Esports.ID

Bayar Uang Jaminan, Kreator Counter-Strike Lolos dari Jeruji Penjara

Rendy Lim
05/02/2018 13:46 WIB
Bayar Uang Jaminan, Kreator Counter-Strike Lolos dari Jeruji Penjara
Google Images

Hari Jumat (2/2), terdengar kabar bahwa sang game developer yang turut kreasikan Counter-Strike, Jess Cliffe, telah ditangkap oleh pihak kepolisian Seattle atas dugaan aksi pelecehan seksual terhadap remaja perempuan di bawah umur.

Namun, kabar terbaru pada hari Minggu (4/2) kemarin, Jess Cliffe dibebaskan dari King Country Jail di Seattle setelah membayar uang jaminan untuk dapat keluar dari penjara, dengan nominal sebesar US$150.000.  Pada awalnya, jaksa penuntut dari King Country meminta hakim untuk menetapkan jumlah jaminan tersebut sebesar US$250.000 dengan alasan keselamatan komunitas, serta korban.

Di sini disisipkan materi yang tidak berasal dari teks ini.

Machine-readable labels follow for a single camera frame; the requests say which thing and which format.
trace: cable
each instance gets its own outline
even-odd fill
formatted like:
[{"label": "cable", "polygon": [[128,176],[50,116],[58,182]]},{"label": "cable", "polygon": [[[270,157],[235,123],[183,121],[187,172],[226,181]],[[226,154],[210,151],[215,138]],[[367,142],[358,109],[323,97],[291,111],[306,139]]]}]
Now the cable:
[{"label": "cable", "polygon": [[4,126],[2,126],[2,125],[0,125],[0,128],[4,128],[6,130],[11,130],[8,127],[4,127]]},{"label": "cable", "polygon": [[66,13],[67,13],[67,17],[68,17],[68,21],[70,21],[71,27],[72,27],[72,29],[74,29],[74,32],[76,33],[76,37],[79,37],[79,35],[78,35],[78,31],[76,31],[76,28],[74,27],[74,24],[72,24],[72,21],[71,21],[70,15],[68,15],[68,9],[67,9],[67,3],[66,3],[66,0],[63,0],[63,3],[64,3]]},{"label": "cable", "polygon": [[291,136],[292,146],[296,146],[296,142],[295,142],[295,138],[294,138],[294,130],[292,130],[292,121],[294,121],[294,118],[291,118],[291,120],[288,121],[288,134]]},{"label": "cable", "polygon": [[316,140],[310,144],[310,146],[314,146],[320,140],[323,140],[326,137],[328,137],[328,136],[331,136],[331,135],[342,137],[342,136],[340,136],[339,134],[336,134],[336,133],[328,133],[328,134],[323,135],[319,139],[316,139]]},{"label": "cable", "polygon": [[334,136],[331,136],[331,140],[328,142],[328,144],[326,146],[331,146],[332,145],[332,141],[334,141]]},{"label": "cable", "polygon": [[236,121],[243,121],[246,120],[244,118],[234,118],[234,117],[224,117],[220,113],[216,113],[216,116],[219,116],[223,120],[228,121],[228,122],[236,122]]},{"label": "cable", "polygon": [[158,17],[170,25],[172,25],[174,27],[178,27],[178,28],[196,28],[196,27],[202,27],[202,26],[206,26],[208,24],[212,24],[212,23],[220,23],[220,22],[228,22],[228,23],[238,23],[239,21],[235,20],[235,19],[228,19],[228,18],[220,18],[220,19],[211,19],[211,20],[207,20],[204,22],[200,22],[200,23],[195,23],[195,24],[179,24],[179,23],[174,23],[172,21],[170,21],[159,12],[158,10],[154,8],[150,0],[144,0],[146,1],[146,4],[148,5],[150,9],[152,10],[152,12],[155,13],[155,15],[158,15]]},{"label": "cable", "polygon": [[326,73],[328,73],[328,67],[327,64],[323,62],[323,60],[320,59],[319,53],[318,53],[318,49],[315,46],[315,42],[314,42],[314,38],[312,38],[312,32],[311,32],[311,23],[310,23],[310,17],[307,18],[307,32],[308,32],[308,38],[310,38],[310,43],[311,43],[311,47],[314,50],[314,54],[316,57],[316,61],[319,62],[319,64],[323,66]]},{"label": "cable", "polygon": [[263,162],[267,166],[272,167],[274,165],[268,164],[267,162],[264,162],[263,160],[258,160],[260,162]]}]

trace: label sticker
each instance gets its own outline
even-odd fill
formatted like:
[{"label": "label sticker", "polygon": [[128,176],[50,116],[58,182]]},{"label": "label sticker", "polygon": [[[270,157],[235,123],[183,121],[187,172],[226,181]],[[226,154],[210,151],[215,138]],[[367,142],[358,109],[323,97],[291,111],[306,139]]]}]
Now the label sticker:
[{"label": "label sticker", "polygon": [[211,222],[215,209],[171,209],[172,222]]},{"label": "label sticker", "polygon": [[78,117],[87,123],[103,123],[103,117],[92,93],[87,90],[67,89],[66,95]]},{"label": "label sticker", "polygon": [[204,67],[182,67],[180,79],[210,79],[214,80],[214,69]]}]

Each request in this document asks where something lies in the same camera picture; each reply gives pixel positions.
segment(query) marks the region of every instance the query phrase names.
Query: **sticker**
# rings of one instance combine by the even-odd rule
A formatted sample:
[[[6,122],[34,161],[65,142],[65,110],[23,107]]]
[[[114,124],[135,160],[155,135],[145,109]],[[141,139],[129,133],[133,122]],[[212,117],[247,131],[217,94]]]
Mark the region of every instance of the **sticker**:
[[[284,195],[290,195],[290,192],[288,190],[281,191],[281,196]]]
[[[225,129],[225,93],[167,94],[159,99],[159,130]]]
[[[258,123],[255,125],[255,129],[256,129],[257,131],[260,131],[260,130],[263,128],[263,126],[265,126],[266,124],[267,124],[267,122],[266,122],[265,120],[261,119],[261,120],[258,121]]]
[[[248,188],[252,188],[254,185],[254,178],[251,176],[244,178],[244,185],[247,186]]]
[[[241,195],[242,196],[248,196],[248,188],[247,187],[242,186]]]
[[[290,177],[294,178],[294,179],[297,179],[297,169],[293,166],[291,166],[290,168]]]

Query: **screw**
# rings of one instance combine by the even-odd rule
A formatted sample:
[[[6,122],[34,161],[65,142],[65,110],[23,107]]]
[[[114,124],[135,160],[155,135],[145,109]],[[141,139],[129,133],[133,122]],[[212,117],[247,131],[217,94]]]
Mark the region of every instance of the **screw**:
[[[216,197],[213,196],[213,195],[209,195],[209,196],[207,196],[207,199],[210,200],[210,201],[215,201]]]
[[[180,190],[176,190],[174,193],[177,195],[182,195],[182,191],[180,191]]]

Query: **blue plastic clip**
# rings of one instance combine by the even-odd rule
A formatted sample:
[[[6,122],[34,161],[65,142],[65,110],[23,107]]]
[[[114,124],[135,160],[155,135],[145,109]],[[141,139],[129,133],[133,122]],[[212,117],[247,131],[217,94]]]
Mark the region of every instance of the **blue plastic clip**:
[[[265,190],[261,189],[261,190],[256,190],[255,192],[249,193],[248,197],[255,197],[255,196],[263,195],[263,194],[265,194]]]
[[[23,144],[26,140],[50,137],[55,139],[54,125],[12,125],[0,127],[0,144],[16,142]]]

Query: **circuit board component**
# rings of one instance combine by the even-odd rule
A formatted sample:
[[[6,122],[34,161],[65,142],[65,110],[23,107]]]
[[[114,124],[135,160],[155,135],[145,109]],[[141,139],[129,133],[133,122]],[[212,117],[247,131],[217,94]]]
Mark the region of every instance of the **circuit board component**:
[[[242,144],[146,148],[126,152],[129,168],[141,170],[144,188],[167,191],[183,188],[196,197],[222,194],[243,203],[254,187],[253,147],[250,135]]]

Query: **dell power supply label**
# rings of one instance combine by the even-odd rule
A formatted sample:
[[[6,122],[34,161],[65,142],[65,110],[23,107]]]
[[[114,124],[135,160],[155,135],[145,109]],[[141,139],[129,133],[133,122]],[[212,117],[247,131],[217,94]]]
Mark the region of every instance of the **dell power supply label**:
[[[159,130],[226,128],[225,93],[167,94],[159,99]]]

Pengacara Nyoka Maraire, mewakili kantor jaksa, menjelaskan bahwa tuduhan eksploitasi seksual dilayangkan atas dugaan bahwa Jess Cliffe telah melakukan kontak dengan anak di bawah umur melalui sebuah situs dan membayarnya untuk melakukan hubungan badan beberapa kali. Maraire juga menduga Cliffe telah merekam pertemuannya dengan anak tersebut tanpa sepengetahuan korban.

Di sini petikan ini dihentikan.